Ainda segundo padre José Hugo, para a partida de inauguração do campo foi pintada uma grande placa, que na verdade era o placar, contendo o nome “Expedicionário X Visitante”.

Regra é regra – Os atletas do Expedicionário seguiam duras regras de conduta, previstas no estatuto do clube. “A diretoria se reunia mensalmente e tínhamos um estatuto com regras de ‘boa conduta’ para os jogadores. Dava-se até ‘balão’ por uma ou duas semanas aos jogadores infratores. E isso, muitas vezes, desagradava aos faltosos, mas... ‘regra é regra!’. No final das reuniões, fazia-se uma ata”, recorda-se padre José Hugo.

Um atleta de batina – Padre José Hugo não foi só presidente do Clube. Ele foi também jogador e treinador dos meninos da Cruzada Eucarística (antigo movimento da Igreja Católica) e dos Coroinhas. “Aos sábados, após a reunião mensal com a Cruzada Eucarística e com os Coroinhas, levávamos os que gostavam de esporte para treinos no campo do Expedicionário. Salvo algum engano, à tarde dos sábados, eu levava também os Congregados Marianos mais novos, solteiros, para treinar futebol. E também eu, de batina arregaçada, participava desses jogos. Naqueles tempos, não se permitia aos padres tirar a batina para jogar bola. Mais tarde, após muitos apelos, Sua Excia. Revma.
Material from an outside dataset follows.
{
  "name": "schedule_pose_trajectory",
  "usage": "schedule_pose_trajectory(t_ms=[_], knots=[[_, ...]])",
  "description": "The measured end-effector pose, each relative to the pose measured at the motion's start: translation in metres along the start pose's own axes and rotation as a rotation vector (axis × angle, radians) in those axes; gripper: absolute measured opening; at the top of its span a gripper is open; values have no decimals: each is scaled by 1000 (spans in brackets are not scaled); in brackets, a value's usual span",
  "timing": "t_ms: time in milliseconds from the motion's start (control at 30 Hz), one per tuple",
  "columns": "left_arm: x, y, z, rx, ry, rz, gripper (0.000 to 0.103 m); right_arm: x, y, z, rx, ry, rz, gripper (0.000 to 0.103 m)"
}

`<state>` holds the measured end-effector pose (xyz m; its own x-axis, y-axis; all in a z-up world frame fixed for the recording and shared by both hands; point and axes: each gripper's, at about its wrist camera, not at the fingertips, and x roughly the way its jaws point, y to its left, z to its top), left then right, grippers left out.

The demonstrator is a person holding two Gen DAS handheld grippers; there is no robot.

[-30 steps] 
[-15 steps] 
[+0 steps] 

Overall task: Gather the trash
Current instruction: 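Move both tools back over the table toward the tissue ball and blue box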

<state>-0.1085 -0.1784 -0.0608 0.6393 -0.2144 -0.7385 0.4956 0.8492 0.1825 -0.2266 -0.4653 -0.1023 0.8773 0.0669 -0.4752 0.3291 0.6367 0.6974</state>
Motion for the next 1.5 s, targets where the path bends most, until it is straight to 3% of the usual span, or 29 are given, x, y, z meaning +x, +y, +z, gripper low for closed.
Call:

Dom Helvécio Gomes de Oliveira, Arcebispo de Mariana, liberou os padres e seminaristas desta exigência”.

No dia 28 de fevereiro de 1961, padre José Hugo foi transferido para a Paróquia de Lagoa Dourada como pároco. “Por motivos pastorais tive que me abster do esporte”. O ministério sacerdotal em sua nova paróquia o obrigou a se afastar das atividades do Expedicionário em Resende Costa, mas não apagou a paixão de torcedor e atleta que viveu o início de uma saga gloriosa.

Na manhã do dia 9 de julho último, quando o time principal do Expedicionário pisou no novo gramado do “Estádio dos Eucaliptos” e venceu por 2 x 0 o duelo contra a boa equipe do União Santa Fé, de Ribeirão das Neves/MG, campeão da Copa Itatiaia, mais um importante capítulo foi escrito nas páginas da história do Expedicionário Sport Club - o mais tradicional clube de futebol de Resende Costa.